This project was highly inspired by Machine Learning Flappy Bird.
Lunar Lander is a single-player arcade game in the Lunar Lander subgenre. In the game, the player controls a lunar landing module as viewed from the side and attempts to land safely on the Moon.
For this project, I thought it would be a nice idea to combine this classic game with modern technology, and train these rockets to land by themselves.
Inspired by Machine Learning Flappy Bird, I decided to combine the concept of Neuron Networks with Genetic Algorithm.

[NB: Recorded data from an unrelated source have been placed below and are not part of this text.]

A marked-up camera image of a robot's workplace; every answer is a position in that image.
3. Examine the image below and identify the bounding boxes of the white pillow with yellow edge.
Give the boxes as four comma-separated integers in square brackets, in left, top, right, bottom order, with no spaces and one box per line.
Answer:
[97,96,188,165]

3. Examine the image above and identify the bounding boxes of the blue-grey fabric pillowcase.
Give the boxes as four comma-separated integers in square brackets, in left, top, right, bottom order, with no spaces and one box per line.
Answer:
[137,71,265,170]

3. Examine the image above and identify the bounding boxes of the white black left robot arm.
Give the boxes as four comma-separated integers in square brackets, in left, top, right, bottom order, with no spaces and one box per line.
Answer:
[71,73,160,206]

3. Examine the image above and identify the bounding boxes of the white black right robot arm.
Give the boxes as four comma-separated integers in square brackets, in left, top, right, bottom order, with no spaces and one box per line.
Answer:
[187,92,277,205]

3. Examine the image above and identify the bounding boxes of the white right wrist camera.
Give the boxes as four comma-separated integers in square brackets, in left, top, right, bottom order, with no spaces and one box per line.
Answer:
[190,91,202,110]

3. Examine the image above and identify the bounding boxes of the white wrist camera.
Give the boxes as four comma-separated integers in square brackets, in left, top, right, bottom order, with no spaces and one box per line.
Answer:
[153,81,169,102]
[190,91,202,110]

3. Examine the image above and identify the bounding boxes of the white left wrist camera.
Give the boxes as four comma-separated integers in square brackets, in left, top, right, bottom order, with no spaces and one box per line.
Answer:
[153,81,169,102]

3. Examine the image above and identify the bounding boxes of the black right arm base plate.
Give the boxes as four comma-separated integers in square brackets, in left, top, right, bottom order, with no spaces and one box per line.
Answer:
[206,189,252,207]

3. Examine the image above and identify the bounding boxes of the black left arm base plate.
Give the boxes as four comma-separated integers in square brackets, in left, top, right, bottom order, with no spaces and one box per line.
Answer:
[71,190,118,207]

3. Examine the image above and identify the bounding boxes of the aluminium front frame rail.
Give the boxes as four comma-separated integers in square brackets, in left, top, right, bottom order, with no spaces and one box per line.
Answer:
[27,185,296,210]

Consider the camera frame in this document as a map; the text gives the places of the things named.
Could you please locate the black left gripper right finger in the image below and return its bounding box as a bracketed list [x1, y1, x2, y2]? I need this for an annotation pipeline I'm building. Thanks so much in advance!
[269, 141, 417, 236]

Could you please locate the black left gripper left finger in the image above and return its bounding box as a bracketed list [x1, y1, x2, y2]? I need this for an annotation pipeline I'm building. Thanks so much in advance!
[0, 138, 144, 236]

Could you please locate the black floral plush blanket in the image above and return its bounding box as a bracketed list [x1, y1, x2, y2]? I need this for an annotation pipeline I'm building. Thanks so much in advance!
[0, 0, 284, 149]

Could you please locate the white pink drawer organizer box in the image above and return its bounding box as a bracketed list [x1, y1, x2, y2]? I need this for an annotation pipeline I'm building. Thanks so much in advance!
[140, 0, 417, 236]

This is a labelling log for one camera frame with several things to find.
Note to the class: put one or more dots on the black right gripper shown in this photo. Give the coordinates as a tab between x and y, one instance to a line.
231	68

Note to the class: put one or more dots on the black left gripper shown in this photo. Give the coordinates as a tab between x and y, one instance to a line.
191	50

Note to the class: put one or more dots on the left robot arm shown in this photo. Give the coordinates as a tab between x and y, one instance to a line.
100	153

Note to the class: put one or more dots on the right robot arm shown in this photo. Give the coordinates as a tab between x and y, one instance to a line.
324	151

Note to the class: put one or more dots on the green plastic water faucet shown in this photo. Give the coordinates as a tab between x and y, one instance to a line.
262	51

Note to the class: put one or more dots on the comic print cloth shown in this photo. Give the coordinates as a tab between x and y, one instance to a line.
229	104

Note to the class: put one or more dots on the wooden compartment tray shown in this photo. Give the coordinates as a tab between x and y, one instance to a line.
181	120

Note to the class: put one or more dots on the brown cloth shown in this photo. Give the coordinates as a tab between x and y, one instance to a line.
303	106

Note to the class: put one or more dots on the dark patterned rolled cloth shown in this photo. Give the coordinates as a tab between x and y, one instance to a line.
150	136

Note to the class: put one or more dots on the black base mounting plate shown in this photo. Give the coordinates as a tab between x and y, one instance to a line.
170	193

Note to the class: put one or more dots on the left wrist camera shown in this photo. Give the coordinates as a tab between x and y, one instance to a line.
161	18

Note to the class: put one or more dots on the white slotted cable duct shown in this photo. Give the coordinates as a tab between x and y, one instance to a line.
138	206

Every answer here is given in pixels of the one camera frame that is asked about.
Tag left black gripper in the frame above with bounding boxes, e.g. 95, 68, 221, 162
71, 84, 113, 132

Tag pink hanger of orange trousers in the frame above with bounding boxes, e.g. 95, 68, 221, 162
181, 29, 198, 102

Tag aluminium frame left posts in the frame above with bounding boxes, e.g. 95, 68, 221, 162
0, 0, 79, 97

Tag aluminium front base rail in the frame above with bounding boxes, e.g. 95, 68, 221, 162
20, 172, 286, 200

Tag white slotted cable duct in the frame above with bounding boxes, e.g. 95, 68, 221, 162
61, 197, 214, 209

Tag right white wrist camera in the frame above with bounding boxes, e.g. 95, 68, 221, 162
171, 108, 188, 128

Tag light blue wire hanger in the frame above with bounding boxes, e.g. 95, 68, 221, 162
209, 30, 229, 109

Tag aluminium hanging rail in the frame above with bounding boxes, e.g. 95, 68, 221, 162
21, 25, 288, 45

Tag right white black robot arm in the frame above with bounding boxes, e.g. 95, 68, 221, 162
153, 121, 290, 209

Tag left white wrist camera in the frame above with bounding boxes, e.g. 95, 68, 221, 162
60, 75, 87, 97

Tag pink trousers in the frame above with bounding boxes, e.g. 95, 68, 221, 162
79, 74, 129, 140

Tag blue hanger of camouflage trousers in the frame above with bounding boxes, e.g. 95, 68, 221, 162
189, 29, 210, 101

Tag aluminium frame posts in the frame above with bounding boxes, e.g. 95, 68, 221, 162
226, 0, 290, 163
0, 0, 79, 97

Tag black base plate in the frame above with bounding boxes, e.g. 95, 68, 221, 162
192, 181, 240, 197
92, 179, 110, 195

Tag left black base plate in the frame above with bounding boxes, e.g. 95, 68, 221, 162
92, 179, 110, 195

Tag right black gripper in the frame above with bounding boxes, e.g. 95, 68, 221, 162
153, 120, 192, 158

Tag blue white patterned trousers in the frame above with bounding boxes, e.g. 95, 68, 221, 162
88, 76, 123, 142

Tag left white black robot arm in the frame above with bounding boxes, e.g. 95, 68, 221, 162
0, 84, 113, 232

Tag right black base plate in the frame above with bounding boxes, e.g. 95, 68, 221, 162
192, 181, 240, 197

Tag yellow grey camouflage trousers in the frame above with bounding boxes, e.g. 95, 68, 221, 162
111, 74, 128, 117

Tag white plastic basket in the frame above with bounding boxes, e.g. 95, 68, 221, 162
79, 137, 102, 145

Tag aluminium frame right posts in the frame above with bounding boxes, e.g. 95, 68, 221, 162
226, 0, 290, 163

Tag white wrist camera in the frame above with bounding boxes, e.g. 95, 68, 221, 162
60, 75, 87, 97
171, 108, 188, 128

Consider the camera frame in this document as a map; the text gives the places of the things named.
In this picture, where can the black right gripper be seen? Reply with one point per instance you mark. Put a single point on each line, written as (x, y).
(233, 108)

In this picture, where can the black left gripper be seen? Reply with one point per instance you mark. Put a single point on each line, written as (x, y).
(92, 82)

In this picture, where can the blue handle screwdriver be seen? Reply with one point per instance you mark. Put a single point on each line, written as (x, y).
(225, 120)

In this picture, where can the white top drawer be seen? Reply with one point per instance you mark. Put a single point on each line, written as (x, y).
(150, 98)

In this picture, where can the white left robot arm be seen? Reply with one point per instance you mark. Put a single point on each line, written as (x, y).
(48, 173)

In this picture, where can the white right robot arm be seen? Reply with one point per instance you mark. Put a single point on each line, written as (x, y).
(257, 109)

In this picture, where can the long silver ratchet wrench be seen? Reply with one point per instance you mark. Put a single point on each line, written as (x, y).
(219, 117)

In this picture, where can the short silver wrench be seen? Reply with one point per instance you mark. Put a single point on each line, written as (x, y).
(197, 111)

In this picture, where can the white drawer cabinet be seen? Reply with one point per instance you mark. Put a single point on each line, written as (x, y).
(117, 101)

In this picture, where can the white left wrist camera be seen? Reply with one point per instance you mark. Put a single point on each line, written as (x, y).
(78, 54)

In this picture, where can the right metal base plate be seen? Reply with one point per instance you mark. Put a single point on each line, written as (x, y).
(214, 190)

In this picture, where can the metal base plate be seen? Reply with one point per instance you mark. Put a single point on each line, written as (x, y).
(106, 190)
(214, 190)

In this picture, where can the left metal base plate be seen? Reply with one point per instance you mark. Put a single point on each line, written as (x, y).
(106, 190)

Each rocket is assigned with a neural network, with an input layer of 9 neurons, a hidden layer of 16 neurons, and an output layer of 4 neurons:
9 input neurons:
- 8 inputs represent the surroundings of the rocket, telling the rocket the distances to the obstacles around it
- 1 input is the closest "landable" platform to the rocket
The outputs of the NN comes in an array of 4 numbers between 0-1. Four of them each represents Thrust
, Rotate Left
, Rotate Right
, and Do Nothing
. If the value is over 0.5, the action is performed by the rocket.
Each rocket has a fitness
function that determines how successful a rocket is upon these criteria:
- Angle difference of landing/crashing platform
- Fuel used in rocket's lifetime
- Landing/crashing speed
- Distance of rocket to the closest landable platform
This is essentially the score of the rocket, used as a measure of how successful a certain rocket is at landing.
I mass spawn 30 rockets each iteration. In a certain time period, the rockets either crash, land or stay in the air.
After each iteration, I calculate the fitness of each and every rocket, and rank them from high to low. I keep the top rockets, and reproduce new rockets by crossing over and mutating their weights and biases out of the top units.
After a few iterations, rockets start to land by themselves, and the average fitness slowly reaches a maximum value.